As últimas duas semanas foram uma merda. Estou me adaptando à ideia de nunca mais pisar em uma quadra como jogador e muito menos profissional. Aquele sonho de vê-la, com nossos filhos usando o boné do meu time, sorrindo e aplaudindo na primeira fileira? Esquece. Corta para a realidade: um fodido que não faz ideia do que fazer com a própria vida.
Claro, ainda há uma chance de voltar a jogar, mas eu conheço a minha sorte. Fiz um acordo com a minha diabinha sobre não pensar negativamente, mas a verdade é que estou me preparando para o pior. Foda-se. Ela que lute para punir a minha alma quando descobrir minha grande mentira.

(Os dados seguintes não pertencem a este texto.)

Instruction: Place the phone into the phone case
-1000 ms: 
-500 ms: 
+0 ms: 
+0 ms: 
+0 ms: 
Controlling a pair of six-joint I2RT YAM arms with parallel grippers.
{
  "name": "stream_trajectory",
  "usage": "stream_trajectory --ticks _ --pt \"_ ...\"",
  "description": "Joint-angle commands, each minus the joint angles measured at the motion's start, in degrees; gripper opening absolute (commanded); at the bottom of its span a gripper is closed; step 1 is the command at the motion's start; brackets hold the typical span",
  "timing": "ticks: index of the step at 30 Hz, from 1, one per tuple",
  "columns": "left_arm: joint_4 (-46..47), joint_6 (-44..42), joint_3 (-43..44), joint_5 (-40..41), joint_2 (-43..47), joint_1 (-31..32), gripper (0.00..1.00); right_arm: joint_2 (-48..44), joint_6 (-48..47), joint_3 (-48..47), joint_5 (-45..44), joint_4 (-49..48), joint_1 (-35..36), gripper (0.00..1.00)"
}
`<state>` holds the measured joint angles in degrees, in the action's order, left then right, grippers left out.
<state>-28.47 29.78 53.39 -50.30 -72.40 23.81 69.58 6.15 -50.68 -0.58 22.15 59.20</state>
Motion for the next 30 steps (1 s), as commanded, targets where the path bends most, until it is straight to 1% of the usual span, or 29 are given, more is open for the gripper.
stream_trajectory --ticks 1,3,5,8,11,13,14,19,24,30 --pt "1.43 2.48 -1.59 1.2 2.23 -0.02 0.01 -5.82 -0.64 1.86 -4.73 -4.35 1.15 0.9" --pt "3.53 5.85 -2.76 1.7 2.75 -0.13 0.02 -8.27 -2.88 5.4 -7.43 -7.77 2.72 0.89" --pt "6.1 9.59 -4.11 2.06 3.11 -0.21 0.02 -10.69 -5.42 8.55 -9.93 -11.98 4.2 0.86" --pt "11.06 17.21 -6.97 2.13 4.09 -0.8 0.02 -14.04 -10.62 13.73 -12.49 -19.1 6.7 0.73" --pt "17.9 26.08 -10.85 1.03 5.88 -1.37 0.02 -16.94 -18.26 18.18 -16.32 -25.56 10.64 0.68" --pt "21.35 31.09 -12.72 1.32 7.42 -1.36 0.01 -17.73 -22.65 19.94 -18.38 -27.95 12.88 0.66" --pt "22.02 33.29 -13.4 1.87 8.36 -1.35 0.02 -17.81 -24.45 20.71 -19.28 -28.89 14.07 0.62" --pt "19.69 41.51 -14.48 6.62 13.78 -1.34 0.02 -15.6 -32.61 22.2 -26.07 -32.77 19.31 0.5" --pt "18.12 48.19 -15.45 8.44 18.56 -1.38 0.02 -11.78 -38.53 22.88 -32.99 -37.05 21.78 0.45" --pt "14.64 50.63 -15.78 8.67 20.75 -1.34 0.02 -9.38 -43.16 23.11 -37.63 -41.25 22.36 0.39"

Não esqueço nenhum detalhe. William me disse que eu fracassaria. Andrew deixou claro que eu não sou o suficiente para Angel. No final das contas, nenhum deles estava errado. O que caralho eu vou fazer da minha vida? Me dediquei a apenas duas coisas desde sempre: a ela e o basquete. Só isso. Agora estou fodido. Devia ter pensado em um plano B.
Saí do banho, com a toalha pendurada no quadril, secando o cabelo enquanto caminhava até a cama. Peguei o celular e digitei.
Eu: Tá pronta? Dez minutos e eu passo aí.
Diabinha: Já estou na festa.
Franzi o cenho. Como assim?
Eu: Como assim?
Diabinha: É surpresa...
Eu: Não, Angel. Não começa.
Diabinha: Já era.
Logo abaixo, uma foto surgiu. A quadra de basquete estava irreconhecível, transformada em uma festa digna do inferno ou do paraíso. Luzes neon iluminavam o espaço, enquanto figuras vestidas como seres celestiais ou demoníacos vagavam pelo ambiente. Ela mandou isso sabendo que eu não conseguiria ignorar.
Eu: Você é minha namorada. Não vai pra uma festa sem mim, sem me avisar.
Diabinha: Mas você vem. Eu só vim primeiro.
Eu: Por que porra?
Diabinha: Porque sim. Anda logo e traz a sua pior versão.
Eu: ????
Ela visualizou e me deixou no vácuo. Estalei a língua, irritado. Que diabos ela estava aprontando agora?